To the Editor:
The endothelial protein C receptor (EPCR) is a recently described member of the protein C anticoagulant pathway.1,2 The membrane form of EPCR works in concert with thrombomodulin (TM) to augment protein C activation on endothelial cells,3 whereas a soluble form of EPCR from normal human plasma inhibits the generation and function of activated protein C.4 The protein C pathway plays a critical role in both anticoagulant processes and in the host response to inflammation, especially bacterial sepsis.5 TM is a well-known endothelial receptor of the protein C activation complex and soluble TM fragments have been detected in the plasma of patients. In various disease states, increased levels of soluble TM reflect endothelial cell damage that is often correlated with disease severity.6-8
We examined whether soluble plasma EPCR may serve as an additional marker of endothelial integrity in patients with systemic lupus erythematosus (SLE; American College of Rheumatology classification criteria9) or sepsis (ACCP/SCCM concensus conference10). These patients have inflammatory processes involving the vasculature, often complicated by thrombotic tendency. Plasma samples from these patient groups were assayed for soluble TM by enzyme-linked immunosorbent assay (ELISA).11Soluble EPCR levels were determined by ELISA essentially as described,4 except that the coating and detecting antibodies were reversed and the chromogenic substrate was BluePhos (KPL, Gaithersburg, MD). Citrated plasma samples from the lupus patients were obtained at the time of a scheduled outpatient visit to the clinic. Samples from the sepsis patients were collected into Bauer's anticoagulant and obtained upon admission to the intensive care unit. The septic patients required hemodynamic support, had [ATIII] less than 70%, no previous liver disease, and no hematologic disease. All samples were obtained with informed consent.

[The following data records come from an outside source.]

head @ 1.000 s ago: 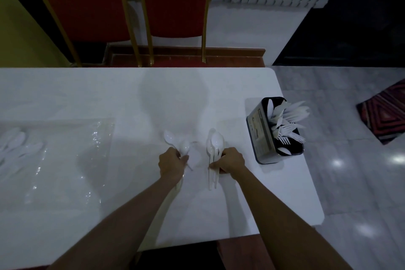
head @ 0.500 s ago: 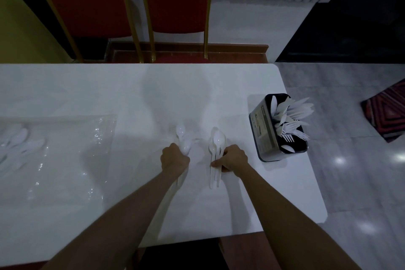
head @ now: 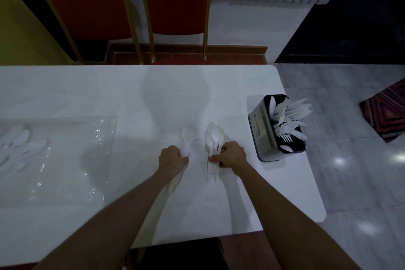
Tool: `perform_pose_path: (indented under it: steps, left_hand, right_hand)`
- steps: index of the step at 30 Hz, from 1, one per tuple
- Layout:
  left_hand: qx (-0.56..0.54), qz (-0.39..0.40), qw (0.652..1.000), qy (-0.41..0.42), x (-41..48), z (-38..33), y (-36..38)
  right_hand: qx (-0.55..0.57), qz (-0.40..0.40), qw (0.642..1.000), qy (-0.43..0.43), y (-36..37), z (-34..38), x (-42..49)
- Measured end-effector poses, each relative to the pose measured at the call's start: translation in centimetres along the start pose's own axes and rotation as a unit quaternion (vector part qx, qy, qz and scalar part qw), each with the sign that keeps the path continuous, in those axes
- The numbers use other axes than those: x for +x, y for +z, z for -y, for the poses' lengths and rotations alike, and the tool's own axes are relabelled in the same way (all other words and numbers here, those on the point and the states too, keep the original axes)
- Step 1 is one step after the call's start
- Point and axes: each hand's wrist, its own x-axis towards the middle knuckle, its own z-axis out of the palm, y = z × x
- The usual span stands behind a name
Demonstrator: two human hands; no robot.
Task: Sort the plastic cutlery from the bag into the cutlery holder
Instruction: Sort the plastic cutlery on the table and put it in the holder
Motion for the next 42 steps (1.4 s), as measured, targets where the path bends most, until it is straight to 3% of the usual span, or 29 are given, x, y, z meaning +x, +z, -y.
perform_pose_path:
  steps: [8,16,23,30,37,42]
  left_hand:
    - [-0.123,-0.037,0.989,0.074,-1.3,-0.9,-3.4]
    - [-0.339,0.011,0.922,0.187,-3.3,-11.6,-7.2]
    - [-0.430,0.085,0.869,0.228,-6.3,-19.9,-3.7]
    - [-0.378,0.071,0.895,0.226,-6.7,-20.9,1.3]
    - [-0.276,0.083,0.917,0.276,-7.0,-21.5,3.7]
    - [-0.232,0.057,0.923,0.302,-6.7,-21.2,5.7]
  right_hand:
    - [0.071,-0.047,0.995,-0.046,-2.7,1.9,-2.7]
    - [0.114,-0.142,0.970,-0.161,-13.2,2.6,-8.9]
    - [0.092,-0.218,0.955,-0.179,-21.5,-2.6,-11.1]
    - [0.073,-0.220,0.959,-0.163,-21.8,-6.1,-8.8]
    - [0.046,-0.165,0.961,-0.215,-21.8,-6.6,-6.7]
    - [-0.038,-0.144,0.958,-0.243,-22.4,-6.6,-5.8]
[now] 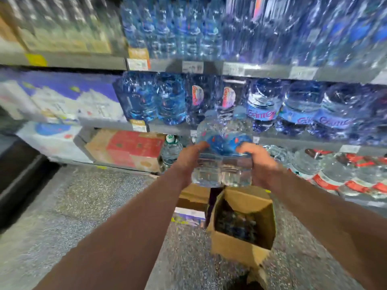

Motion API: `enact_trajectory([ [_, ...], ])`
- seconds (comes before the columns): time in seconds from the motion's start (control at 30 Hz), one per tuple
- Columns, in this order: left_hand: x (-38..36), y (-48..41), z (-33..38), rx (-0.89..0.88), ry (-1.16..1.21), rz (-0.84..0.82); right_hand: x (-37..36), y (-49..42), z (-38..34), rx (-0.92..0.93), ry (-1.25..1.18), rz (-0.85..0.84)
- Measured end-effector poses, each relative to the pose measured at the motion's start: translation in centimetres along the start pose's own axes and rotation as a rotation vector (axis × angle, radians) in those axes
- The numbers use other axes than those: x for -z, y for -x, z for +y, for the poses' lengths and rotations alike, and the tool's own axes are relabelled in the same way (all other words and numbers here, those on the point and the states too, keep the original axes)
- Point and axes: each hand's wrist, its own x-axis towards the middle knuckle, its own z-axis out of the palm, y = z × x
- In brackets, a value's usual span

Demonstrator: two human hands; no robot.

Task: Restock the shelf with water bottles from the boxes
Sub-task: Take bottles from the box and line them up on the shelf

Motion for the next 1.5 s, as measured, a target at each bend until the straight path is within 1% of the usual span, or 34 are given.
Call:
enact_trajectory([
  [0.1,0.9,3.7,4.2,-0.141,-0.042,-0.017,-3.5,3.0,-4.4,0.042,0.073,-0.02],
  [0.2,1.9,6.5,7.5,-0.255,-0.034,-0.001,-6.5,5.4,-8.2,0.173,0.19,-0.027],
  [0.27,2.4,8.2,9.7,-0.319,-0.006,0.017,-8.3,6.9,-10.4,0.261,0.238,-0.078],
  [0.33,2.8,9.7,11.9,-0.374,0.031,0.048,-9.5,8.2,-12.1,0.329,0.237,-0.123],
  [0.43,3.1,11.6,15.0,-0.432,0.048,0.11,-11.1,9.6,-14.5,0.366,0.169,-0.108],
  [0.53,2.9,13.2,18.0,-0.488,0.036,0.183,-12.2,10.4,-17.0,0.407,0.145,-0.116],
  [0.63,1.8,14.7,20.7,-0.525,0.019,0.179,-12.5,11.1,-19.2,0.42,0.118,-0.08],
  [0.77,-0.2,15.6,22.7,-0.595,-0.033,0.121,-12.1,12.0,-22.5,0.449,0.183,-0.083],
  [0.93,-2.2,16.1,24.2,-0.69,-0.041,0.184,-11.5,12.9,-25.8,0.522,0.264,-0.125],
  [1.03,-2.6,16.5,25.1,-0.715,-0.01,0.236,-11.6,13.0,-26.9,0.57,0.315,-0.145],
  [1.13,-2.0,16.6,25.8,-0.698,0.026,0.269,-12.3,12.8,-27.5,0.584,0.311,-0.155],
  [1.2,-0.9,16.5,26.2,-0.699,0.022,0.281,-13.1,12.5,-27.4,0.615,0.335,-0.113],
  [1.27,0.5,16.3,26.6,-0.69,0.011,0.292,-14.5,12.2,-27.2,0.619,0.31,-0.118],
  [1.3,1.4,16.2,26.9,-0.685,0.015,0.287,-15.5,12.2,-27.1,0.615,0.291,-0.127],
  [1.4,4.6,16.1,27.9,-0.675,0.0,0.223,-18.8,10.8,-26.9,0.564,0.274,-0.078],
  [1.5,8.2,16.4,29.0,-0.659,-0.041,0.199,-22.7,10.2,-26.7,0.578,0.264,-0.072],
])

In both patient groups, we found significant elevations in soluble EPCR levels relative to normal volunteers (Fig1), ranging up to a fivefold increase over the normal average in the SLE group. The soluble TM levels were higher in the SLE patients as reported by others,7 but, unlike earlier studies,8 we did not find any difference in soluble TM levels in the septic patients. In the septic patients, there was no correlation between the soluble EPCR levels and multiple organ failure score, survival, or presence of septic shock.

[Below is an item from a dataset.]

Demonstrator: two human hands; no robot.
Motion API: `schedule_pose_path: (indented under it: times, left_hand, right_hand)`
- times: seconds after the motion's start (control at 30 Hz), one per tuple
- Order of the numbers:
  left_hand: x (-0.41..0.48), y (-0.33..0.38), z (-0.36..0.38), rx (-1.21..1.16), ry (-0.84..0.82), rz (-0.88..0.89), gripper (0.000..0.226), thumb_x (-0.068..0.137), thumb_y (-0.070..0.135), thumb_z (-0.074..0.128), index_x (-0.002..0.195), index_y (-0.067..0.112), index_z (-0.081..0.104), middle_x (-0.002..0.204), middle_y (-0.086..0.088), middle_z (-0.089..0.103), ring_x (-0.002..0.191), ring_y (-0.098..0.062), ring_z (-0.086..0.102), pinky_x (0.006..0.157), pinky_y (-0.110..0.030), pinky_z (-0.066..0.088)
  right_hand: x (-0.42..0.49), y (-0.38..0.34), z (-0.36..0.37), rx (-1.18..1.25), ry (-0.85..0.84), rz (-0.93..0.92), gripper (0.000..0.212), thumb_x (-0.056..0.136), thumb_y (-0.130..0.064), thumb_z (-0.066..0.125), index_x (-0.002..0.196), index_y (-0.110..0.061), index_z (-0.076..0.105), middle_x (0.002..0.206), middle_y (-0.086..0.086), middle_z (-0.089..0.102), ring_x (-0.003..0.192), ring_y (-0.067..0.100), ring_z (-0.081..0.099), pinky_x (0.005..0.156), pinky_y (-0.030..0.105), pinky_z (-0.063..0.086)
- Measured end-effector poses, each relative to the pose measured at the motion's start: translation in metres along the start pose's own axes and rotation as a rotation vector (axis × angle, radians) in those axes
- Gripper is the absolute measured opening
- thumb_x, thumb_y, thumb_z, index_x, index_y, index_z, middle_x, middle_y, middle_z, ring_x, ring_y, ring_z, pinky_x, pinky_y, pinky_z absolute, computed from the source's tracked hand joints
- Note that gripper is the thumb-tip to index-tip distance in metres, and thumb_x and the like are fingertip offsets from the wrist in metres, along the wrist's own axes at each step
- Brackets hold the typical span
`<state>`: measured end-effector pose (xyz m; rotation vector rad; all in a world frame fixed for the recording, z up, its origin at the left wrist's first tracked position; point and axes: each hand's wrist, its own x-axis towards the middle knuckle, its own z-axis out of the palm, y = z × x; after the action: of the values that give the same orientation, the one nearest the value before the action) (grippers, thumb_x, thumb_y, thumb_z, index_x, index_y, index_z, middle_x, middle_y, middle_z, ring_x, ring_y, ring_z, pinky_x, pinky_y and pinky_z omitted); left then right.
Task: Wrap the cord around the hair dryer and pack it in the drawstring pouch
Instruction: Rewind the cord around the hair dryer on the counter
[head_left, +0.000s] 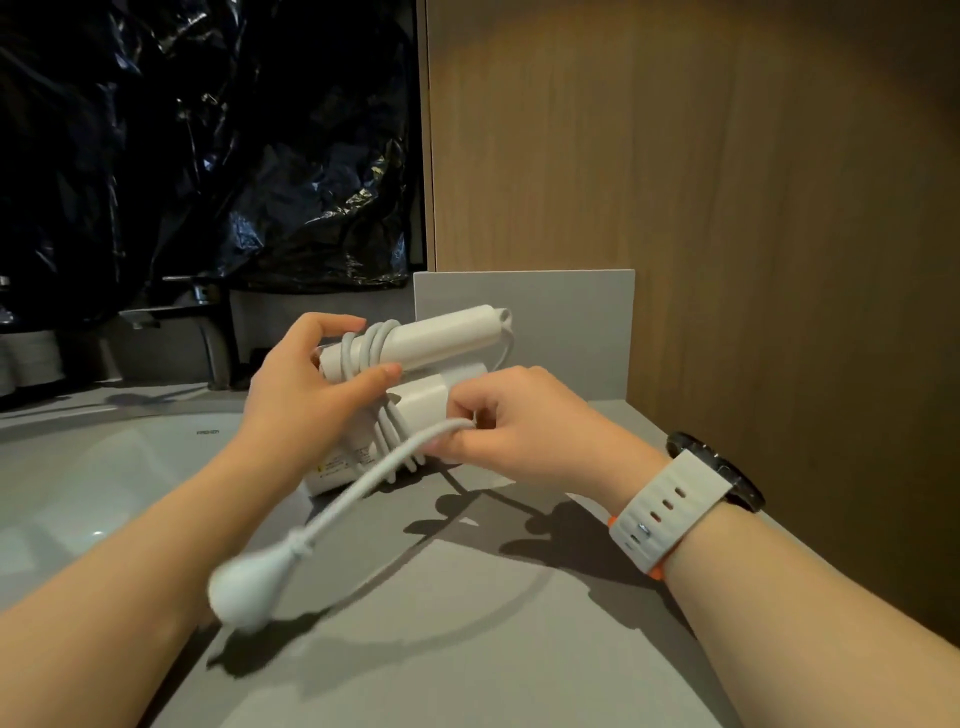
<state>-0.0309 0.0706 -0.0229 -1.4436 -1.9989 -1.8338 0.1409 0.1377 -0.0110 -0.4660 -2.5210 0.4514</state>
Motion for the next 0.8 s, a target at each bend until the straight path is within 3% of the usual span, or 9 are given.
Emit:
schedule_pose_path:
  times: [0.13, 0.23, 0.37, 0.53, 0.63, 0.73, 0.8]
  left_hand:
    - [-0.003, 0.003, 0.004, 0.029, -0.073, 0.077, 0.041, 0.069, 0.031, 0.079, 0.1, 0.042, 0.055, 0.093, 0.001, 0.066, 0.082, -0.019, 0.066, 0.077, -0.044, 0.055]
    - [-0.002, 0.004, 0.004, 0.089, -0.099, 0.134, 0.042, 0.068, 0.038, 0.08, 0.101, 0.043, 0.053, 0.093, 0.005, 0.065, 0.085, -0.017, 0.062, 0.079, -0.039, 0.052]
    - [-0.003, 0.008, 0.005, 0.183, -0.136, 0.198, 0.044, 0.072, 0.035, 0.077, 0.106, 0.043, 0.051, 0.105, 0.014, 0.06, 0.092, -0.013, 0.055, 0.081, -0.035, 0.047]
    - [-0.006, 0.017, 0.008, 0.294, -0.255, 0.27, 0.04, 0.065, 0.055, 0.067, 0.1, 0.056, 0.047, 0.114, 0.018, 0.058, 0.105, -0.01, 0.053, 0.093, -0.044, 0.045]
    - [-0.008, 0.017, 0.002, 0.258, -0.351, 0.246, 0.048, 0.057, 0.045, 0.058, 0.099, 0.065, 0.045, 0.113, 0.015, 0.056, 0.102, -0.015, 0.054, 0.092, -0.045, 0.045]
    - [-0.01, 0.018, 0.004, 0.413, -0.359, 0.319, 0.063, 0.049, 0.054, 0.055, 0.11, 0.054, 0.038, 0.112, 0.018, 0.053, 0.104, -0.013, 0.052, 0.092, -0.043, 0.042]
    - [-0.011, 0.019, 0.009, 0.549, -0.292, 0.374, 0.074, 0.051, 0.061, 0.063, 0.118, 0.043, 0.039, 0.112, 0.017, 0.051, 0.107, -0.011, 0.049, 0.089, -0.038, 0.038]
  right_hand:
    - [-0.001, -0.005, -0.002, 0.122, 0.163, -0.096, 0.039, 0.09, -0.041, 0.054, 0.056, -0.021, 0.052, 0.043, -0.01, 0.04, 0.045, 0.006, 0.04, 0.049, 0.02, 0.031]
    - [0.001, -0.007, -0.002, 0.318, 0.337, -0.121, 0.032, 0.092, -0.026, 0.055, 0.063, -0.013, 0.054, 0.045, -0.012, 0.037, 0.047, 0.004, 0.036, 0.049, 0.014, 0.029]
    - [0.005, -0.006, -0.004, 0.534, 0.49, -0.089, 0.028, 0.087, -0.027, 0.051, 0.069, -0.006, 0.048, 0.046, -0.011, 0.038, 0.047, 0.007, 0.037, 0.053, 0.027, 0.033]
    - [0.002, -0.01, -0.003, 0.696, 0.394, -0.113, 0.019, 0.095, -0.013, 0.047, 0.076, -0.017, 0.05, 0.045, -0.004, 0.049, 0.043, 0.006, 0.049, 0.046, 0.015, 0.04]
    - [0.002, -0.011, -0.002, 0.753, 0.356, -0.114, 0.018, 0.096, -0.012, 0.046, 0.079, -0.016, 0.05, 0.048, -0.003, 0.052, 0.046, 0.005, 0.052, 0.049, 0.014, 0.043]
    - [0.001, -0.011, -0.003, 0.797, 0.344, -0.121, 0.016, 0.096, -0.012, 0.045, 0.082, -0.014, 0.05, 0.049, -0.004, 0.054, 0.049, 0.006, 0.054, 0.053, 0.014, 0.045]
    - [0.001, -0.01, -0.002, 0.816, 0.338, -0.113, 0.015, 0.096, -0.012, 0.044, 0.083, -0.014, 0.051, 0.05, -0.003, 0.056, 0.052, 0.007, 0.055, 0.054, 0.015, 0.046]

Interestingly, the soluble TM and EPCR levels did not correlate in either the SLE patients (r2 = .018) or in the septic patients (r2 = .013), despite the fact that both proteins are found primarily on endothelium. Immunohistochemistry studies have shown that membrane-bound EPCR is expressed almost exclusively on the large vessels along with TM but is largely absent in the microcirculation where TM is abundant.12 Thus, the lack of correlation between the soluble plasma EPCR and TM levels may result from differences in the site of injury, reflecting large-vessel versus small-vessel disease processes. Currently, there are no candidates for an endothelium-specific marker that can show large-vessel disease processes. Clinical studies with defined patient groups will be required to establish the utility of soluble plasma EPCR as a marker of large-vessel disease processes.